The US National Highway Traffic Safety Administration (NHTSA) recently released a deep report into last year's issue with "unintended acceleration" on certain Toyota cars. They actually employed a team from NASA who analyzed the throttle control software using a wide range of cutting-edge tools. Reading their report gives a good idea for how embedded control software is developed, and the challenges inherent in validating it.
The conclusion is that the software is not a likely cause of the problems. The real meat of the report (and its appendixes) is just how this conclusions is reached, and what it says about the tools that could be applied to develop embedded software with greater confidence about its correctness.
The NASA team used several types of static analysis, both code-semantic analysis looking for coding errors and static timing and stack-depth analysis. They also applied model checking, and built models of the environment that the control code interacted with. What they did not do was to simulate the actual code being used, since a simulation environment was not really available that could run the complete software setup.

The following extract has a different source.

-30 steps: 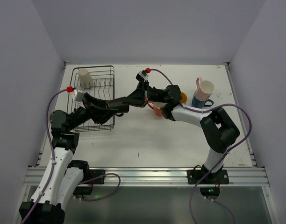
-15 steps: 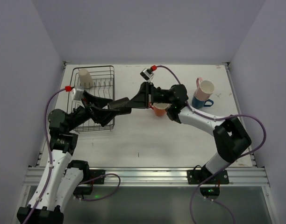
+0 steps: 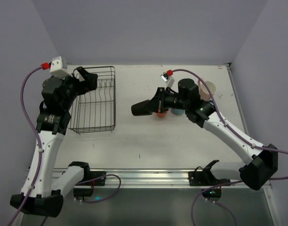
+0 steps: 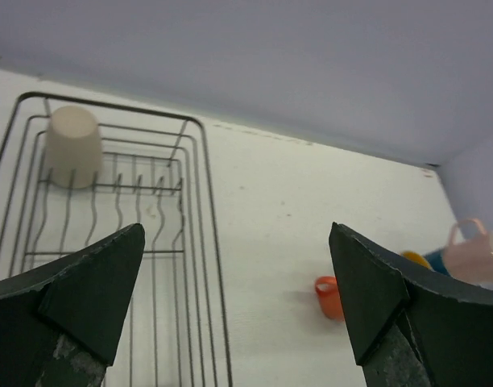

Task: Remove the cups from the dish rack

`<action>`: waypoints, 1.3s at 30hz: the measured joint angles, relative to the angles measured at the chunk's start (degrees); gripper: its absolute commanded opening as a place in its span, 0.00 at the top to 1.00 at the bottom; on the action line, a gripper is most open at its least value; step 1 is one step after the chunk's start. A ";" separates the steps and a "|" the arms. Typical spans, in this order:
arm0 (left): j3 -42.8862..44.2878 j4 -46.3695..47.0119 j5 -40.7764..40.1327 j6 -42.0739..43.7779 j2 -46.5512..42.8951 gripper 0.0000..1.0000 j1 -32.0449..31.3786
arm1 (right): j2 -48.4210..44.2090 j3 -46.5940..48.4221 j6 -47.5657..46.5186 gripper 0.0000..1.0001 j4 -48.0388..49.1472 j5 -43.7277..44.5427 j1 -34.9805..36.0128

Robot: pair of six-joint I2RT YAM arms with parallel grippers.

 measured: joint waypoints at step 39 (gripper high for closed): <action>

The source code is complex and has many dependencies that make full-scale simulation outside its native hardware environment difficult. Even within the ... compilation and debug environment, the practice ... has been to only use a software simulation environment for “one-shot” unit testing, i.e., one input vector yielding one output vector. Any further testing beyond the unit level was done ... on hardware platforms with integrated software loads.

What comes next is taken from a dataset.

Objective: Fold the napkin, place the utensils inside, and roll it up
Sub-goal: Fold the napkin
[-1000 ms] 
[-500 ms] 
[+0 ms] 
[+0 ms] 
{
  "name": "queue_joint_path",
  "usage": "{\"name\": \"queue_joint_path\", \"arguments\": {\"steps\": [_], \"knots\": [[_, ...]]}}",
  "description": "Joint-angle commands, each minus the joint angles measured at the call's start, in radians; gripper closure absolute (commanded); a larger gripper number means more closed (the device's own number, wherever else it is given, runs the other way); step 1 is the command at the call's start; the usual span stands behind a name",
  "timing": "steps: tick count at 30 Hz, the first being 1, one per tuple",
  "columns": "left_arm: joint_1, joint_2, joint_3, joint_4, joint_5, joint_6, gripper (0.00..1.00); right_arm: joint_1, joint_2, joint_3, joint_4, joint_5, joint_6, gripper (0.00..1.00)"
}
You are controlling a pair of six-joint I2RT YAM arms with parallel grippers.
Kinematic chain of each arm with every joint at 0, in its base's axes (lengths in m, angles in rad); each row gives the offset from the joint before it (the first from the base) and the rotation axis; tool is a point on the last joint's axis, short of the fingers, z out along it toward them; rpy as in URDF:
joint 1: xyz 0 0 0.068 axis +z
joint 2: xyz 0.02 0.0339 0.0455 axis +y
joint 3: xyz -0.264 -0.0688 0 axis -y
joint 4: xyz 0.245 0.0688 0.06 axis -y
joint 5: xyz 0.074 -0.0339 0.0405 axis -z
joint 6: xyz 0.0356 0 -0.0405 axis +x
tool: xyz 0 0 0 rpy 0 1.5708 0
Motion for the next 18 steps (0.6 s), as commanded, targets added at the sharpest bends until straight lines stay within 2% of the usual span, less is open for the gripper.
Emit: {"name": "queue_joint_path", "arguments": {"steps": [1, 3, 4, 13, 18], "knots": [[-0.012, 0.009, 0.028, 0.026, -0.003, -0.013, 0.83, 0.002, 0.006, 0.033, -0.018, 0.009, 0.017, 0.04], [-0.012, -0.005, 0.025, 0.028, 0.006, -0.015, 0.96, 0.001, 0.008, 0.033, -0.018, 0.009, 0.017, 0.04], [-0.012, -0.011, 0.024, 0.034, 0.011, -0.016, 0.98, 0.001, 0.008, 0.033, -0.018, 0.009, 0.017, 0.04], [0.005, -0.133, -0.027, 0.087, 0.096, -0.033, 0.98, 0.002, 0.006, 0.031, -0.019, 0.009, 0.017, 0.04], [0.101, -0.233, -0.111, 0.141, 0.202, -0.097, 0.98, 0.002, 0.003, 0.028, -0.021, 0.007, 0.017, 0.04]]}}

What this appears to be saying is that the developers of the code created unit-testing scaffolds for the control system and ran these on some small simulation setup. The simulated testing of the actual compiled code did not extend to the complete system, and most likely did not include running the actual target OS, dealing with interrupts, and other asynchronous events. This problem is elegantly solved with a virtual platform like Simics, where you replicate the hardware platform inside a host machine. You can then run the real code just like on the physical machine. No other solution really gives you that ability, running the whole software stack with all its bits and pieces integrated.
Using virtual platforms for such testing of functionality has several advantages, in particular for reproducing complex issues. Considering the effort spent on code validation, unit testing, and static analysis, I would expect the code to be pretty solid in units. However, when the code is integrated into the environment with an OS, with hardware and interrupt handlers, there is a whole new set of issues that appear.
Virtual platforms are great for integration testing. They are much more available than hardware. When rare issues appear, they are trivial to capture, reproduce, and communicate. With multiple communicating processor cores, you really want the debug power of a virtual platform. You also want to test what happens when the hardware starts to act up, with faults such as bad sensor readings or interrupts arriving quicker than expected.
In the end, all software has to be tested on the real hardware. There is no getting around that, you "fly what you test and you test what you fly". Using a virtual platform alongside environment simulations and static analysis tools will, however, make that testing much less painful. More bugs will have been removed prior to committing to hardware, and the overall code quality will be better. More than likely, the software development will also have taken less time and been less stressful for the developers.